EXERCISE DESCRIPTION = Would you please retype, exactly, the lines of the listing below between the line with "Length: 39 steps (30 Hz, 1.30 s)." and the line with "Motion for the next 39", inclusive?

SUPPLIED DATA section start

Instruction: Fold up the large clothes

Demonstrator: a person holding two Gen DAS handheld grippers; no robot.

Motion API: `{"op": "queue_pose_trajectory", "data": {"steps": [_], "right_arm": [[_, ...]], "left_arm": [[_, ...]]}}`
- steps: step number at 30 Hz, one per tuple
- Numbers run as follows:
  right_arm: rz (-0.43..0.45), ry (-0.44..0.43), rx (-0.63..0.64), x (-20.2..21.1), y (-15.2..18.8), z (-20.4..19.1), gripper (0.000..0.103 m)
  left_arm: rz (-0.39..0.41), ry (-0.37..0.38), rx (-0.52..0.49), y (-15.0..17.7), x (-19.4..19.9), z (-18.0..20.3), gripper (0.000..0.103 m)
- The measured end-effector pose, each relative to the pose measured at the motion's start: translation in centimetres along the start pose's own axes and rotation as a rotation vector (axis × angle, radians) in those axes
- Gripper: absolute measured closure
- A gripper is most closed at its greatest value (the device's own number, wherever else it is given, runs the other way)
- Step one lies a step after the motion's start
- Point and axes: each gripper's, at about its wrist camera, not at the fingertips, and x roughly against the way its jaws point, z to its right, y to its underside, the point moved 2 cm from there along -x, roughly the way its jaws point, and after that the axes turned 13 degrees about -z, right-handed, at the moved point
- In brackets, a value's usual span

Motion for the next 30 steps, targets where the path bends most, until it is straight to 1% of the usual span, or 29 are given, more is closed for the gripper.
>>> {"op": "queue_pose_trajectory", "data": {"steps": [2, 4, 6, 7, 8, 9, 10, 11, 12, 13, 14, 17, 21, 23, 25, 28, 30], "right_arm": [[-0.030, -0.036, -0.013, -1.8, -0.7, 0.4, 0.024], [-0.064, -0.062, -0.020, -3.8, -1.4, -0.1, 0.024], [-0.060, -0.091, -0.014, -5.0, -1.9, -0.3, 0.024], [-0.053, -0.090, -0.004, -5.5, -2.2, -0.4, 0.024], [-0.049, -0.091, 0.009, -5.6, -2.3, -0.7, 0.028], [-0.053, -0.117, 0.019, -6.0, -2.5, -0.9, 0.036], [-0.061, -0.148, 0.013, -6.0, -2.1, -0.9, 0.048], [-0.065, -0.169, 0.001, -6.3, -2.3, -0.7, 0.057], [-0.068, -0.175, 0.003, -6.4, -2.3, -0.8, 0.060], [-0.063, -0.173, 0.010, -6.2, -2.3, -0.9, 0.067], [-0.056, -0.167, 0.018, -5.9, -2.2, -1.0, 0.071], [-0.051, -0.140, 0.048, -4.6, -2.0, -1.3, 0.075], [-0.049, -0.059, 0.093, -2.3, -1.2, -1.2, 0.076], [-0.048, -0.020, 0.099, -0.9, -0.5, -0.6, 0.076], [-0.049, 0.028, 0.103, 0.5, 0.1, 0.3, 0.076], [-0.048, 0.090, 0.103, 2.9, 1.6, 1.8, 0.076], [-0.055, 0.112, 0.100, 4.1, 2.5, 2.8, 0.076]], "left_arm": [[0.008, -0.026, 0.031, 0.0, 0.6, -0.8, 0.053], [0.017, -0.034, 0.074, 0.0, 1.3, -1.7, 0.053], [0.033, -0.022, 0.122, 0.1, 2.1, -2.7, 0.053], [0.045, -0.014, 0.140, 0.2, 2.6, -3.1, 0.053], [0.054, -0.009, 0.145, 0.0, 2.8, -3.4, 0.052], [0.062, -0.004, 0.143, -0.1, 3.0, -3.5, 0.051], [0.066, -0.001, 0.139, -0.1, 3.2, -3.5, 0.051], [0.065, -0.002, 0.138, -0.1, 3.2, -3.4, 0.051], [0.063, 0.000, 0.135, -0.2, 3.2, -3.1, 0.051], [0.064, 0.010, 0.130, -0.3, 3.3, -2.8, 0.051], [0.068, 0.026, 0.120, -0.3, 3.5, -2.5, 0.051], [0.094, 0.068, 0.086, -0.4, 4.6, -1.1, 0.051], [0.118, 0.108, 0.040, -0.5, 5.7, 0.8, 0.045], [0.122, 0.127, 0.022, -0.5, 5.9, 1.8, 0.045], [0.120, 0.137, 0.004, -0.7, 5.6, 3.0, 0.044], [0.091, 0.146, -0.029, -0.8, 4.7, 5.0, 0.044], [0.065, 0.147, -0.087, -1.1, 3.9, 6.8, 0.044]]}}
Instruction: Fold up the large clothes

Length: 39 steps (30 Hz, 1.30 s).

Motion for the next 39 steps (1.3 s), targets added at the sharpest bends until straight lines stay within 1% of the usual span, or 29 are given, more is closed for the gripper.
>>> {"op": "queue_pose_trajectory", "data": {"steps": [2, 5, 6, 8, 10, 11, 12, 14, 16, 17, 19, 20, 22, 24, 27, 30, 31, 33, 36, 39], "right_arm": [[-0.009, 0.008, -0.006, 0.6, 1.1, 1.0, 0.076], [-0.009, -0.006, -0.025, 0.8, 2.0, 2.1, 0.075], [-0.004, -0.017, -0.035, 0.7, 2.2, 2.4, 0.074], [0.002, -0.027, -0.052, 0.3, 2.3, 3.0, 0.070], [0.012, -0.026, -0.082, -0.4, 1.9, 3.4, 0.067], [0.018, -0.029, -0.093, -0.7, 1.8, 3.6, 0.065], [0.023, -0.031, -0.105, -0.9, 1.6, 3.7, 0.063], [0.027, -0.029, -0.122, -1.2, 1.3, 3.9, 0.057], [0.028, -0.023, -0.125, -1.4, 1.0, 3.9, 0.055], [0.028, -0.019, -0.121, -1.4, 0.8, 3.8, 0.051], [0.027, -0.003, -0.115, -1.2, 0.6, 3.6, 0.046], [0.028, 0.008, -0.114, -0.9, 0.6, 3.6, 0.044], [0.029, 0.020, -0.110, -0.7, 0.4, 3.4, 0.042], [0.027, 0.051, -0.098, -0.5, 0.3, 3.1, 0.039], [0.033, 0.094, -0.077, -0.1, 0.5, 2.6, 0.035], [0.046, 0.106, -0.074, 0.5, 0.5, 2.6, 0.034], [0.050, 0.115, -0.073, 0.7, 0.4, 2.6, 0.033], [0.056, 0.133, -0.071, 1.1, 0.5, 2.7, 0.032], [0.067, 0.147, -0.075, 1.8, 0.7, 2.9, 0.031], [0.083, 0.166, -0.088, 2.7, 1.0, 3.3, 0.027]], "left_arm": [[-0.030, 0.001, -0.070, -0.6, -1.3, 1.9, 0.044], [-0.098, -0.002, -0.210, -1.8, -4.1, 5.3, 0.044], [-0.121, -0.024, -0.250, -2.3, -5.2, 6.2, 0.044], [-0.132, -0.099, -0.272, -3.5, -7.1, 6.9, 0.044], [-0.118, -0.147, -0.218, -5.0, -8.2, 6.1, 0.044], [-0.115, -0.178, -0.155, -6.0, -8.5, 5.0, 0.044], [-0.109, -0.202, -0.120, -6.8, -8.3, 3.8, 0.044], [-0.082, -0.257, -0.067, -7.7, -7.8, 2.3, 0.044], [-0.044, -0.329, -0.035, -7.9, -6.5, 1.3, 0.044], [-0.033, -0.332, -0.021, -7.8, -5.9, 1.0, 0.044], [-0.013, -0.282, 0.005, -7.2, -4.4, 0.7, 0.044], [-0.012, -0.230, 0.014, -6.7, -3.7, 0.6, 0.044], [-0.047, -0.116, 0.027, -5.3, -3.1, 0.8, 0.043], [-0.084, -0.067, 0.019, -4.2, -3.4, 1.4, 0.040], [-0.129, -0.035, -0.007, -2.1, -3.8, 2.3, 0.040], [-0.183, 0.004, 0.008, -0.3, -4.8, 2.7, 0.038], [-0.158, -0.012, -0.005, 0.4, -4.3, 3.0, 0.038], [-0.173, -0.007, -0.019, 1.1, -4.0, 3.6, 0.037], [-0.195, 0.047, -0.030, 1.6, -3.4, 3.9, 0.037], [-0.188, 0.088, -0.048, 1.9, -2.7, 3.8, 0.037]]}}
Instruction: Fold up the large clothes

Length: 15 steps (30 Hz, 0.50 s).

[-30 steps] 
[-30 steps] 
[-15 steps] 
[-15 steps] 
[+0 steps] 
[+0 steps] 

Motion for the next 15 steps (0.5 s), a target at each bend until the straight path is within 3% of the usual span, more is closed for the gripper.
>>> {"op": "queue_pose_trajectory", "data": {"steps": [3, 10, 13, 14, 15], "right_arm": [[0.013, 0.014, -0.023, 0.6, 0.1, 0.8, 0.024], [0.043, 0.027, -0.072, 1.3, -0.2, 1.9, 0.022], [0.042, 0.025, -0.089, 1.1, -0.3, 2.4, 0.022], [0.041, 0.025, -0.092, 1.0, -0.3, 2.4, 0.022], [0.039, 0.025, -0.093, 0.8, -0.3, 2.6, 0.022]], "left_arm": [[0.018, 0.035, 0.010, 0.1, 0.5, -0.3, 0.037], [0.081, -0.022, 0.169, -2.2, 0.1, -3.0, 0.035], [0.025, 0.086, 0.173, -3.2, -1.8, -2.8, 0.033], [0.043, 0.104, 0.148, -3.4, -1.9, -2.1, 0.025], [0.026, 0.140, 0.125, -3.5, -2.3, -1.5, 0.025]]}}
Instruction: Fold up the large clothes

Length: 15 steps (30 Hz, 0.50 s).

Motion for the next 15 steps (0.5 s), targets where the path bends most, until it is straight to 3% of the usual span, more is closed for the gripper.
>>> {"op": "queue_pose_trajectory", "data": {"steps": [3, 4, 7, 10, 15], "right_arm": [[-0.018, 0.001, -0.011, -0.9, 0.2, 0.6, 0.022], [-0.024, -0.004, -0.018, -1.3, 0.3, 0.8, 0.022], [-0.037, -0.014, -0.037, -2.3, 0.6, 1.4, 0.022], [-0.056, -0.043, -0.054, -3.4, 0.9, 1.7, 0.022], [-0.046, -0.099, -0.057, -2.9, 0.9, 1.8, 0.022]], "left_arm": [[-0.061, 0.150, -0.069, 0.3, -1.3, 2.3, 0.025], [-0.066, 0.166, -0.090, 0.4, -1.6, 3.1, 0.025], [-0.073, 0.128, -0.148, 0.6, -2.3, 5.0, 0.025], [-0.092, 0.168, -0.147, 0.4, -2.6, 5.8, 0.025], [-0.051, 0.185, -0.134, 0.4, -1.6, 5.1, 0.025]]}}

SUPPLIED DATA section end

RESULT OF THE EXERCISE =
Length: 39 steps (30 Hz, 1.30 s).

Motion for the next 39 steps (1.3 s), targets added at the sharpest bends until straight lines stay within 1% of the usual span, or 29 are given, more is closed for the gripper.

No further answer will be given.